INPUT MATERIAL>
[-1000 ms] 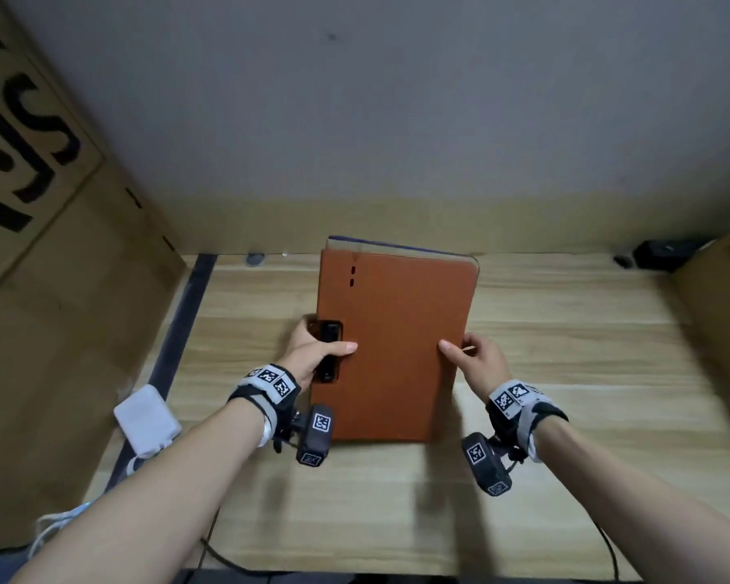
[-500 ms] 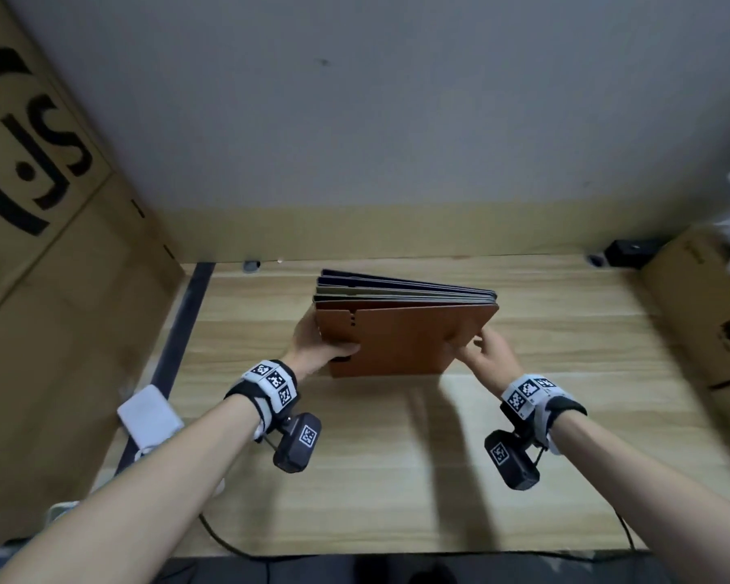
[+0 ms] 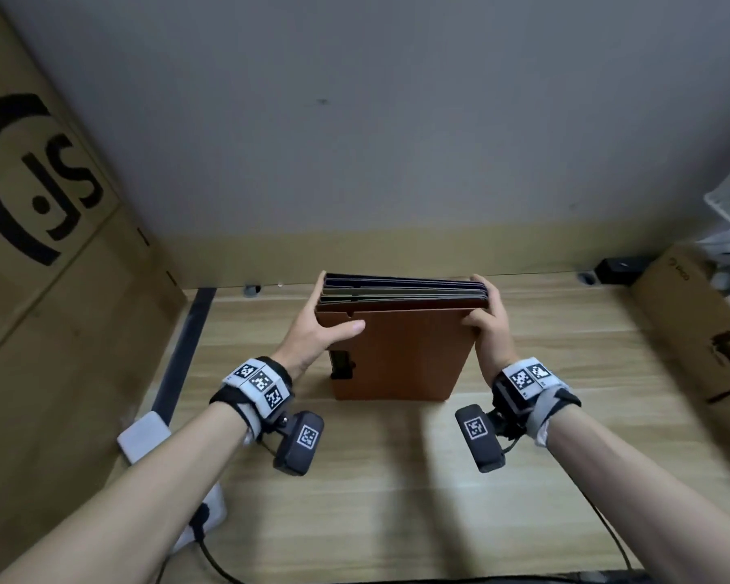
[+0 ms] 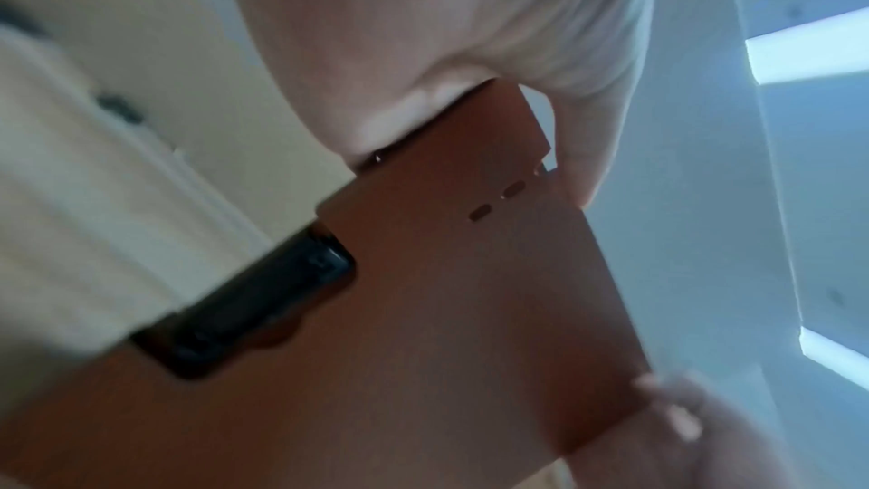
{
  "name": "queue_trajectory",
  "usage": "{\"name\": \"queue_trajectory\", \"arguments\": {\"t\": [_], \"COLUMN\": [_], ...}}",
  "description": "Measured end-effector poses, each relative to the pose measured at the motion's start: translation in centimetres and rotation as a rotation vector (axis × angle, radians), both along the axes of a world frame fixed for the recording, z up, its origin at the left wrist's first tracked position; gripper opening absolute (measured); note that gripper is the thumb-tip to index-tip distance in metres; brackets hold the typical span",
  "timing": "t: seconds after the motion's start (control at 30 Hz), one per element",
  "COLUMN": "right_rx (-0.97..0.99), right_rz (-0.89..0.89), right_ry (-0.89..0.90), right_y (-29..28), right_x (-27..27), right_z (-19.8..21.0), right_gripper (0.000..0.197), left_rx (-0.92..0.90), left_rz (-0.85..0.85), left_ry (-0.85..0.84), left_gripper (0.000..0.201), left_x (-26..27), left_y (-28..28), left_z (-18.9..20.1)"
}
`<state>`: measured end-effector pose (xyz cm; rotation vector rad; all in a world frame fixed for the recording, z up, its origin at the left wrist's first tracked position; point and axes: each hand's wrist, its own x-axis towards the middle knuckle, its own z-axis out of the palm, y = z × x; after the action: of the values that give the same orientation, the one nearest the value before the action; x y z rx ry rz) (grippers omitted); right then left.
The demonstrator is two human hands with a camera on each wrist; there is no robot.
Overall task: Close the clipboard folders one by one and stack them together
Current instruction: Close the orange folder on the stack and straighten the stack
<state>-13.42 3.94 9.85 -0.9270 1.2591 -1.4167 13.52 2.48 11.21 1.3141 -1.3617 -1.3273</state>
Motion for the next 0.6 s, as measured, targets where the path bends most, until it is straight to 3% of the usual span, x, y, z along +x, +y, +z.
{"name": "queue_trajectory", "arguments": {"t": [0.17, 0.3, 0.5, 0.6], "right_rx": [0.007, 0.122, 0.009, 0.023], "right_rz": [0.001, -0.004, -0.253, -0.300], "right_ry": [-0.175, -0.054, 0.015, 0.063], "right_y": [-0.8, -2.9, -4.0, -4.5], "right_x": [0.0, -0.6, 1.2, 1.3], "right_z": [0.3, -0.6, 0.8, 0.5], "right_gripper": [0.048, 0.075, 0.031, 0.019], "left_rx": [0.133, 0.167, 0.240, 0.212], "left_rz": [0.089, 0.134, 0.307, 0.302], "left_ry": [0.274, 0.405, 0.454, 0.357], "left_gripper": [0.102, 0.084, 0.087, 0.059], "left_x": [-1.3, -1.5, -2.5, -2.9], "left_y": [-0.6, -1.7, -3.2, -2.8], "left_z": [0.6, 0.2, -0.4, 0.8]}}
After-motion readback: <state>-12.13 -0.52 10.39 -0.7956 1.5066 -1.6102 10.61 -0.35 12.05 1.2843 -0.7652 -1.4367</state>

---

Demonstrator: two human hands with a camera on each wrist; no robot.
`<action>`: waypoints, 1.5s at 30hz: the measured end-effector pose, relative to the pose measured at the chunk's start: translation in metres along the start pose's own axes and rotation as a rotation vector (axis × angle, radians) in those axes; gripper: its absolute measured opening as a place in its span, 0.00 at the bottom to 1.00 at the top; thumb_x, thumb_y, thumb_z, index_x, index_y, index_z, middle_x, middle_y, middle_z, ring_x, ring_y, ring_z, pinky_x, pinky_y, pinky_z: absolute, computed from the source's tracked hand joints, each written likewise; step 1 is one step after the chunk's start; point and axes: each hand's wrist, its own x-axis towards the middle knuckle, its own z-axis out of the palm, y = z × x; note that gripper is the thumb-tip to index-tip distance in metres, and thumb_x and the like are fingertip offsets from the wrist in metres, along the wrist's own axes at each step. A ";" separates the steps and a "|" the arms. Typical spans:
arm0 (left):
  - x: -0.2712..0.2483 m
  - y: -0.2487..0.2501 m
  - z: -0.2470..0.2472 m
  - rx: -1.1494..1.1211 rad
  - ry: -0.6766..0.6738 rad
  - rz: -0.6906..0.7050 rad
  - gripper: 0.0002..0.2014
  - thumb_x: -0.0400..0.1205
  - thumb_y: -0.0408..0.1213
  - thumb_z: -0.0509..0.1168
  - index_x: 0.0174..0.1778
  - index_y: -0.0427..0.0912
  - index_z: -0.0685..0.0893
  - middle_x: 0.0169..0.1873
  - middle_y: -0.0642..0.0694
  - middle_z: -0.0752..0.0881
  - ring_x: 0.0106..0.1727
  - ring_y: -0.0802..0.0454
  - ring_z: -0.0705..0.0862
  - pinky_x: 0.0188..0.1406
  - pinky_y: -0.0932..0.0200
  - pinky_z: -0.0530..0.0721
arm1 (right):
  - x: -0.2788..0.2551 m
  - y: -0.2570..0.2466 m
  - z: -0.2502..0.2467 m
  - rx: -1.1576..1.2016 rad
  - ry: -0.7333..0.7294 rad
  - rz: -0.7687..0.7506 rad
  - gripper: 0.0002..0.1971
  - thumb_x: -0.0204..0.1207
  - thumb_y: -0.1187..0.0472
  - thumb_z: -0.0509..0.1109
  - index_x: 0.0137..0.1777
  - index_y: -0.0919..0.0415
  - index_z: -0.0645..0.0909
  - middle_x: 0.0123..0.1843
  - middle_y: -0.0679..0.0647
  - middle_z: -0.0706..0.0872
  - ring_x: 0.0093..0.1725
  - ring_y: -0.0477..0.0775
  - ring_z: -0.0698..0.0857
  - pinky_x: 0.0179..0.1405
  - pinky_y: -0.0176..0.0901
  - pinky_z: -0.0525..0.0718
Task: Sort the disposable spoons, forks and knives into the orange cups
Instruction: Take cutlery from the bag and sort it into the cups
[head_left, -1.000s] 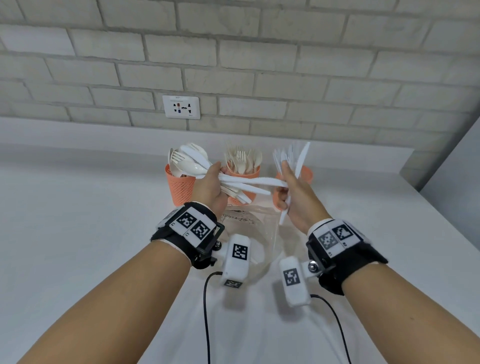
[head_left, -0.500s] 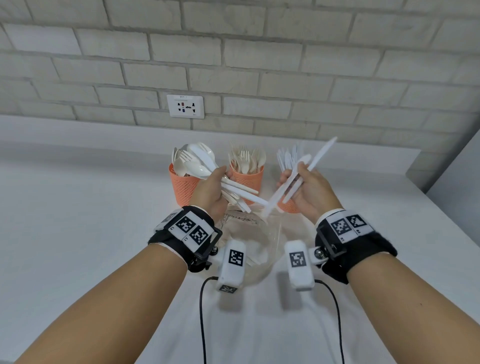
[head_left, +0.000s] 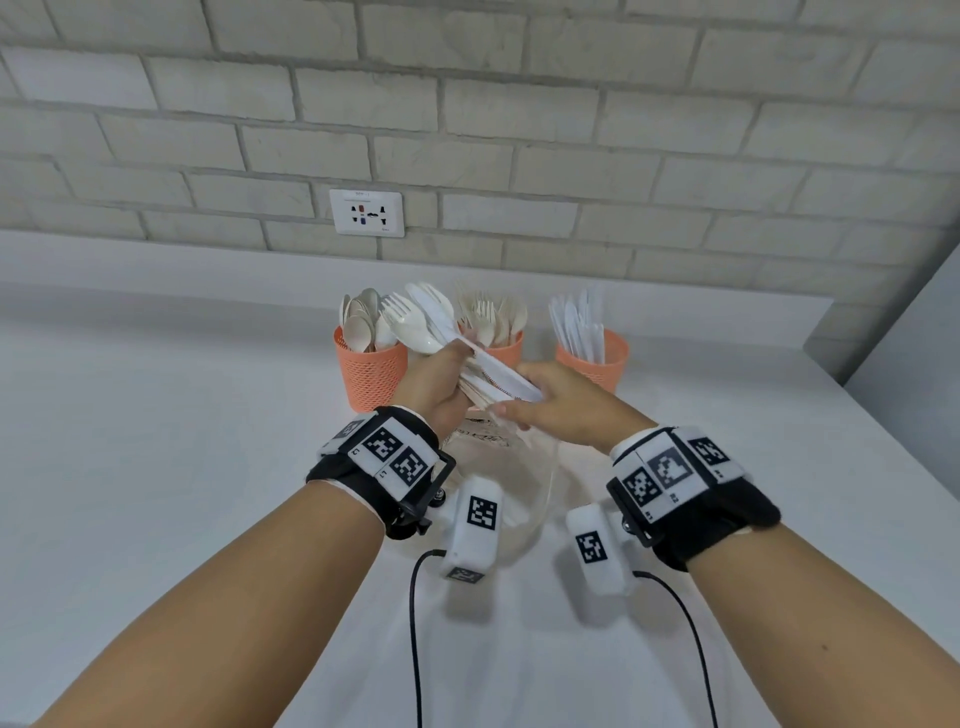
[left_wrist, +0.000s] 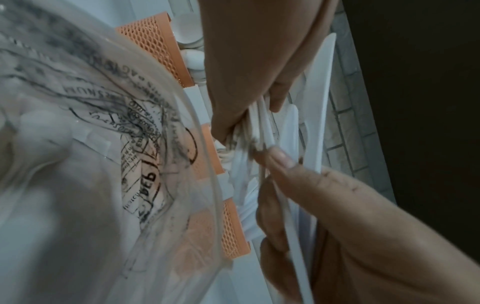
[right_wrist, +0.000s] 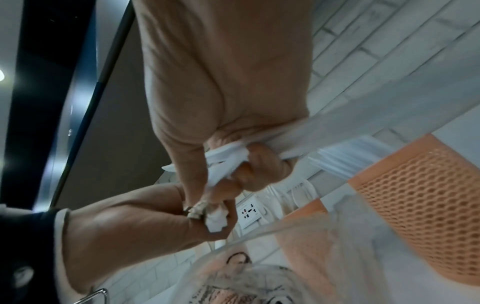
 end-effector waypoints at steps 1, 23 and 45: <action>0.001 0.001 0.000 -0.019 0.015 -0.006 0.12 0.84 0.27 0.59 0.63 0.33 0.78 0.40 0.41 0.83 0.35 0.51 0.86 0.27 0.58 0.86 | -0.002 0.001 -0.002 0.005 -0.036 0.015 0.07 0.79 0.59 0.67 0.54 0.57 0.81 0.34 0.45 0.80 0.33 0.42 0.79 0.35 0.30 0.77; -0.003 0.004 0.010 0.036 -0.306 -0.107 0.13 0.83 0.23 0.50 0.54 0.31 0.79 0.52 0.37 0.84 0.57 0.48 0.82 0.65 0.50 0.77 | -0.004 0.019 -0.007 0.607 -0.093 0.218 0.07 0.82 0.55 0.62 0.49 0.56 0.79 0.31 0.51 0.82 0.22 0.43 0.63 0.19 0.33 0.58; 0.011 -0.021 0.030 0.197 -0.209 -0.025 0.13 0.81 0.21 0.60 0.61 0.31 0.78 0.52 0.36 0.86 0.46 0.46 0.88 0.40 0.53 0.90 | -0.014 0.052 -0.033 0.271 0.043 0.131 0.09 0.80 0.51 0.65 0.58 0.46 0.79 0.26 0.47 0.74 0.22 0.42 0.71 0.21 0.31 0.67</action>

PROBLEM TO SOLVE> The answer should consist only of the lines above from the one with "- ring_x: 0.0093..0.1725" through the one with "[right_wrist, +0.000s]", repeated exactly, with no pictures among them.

ANSWER TO THIS PROBLEM>
  - ring_x: 0.0093..0.1725
  - ring_y: -0.0477..0.0775
  - ring_z: -0.0698..0.0857
  - pinky_x: 0.0179..0.1405
  - pinky_y: -0.0176..0.0901
  - pinky_z: -0.0525..0.0718
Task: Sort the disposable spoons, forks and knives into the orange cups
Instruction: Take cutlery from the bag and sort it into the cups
[head_left, -1.000s] 
[head_left, -0.500s] 
[head_left, +0.000s] 
[left_wrist, +0.000s] 
[right_wrist, +0.000s] 

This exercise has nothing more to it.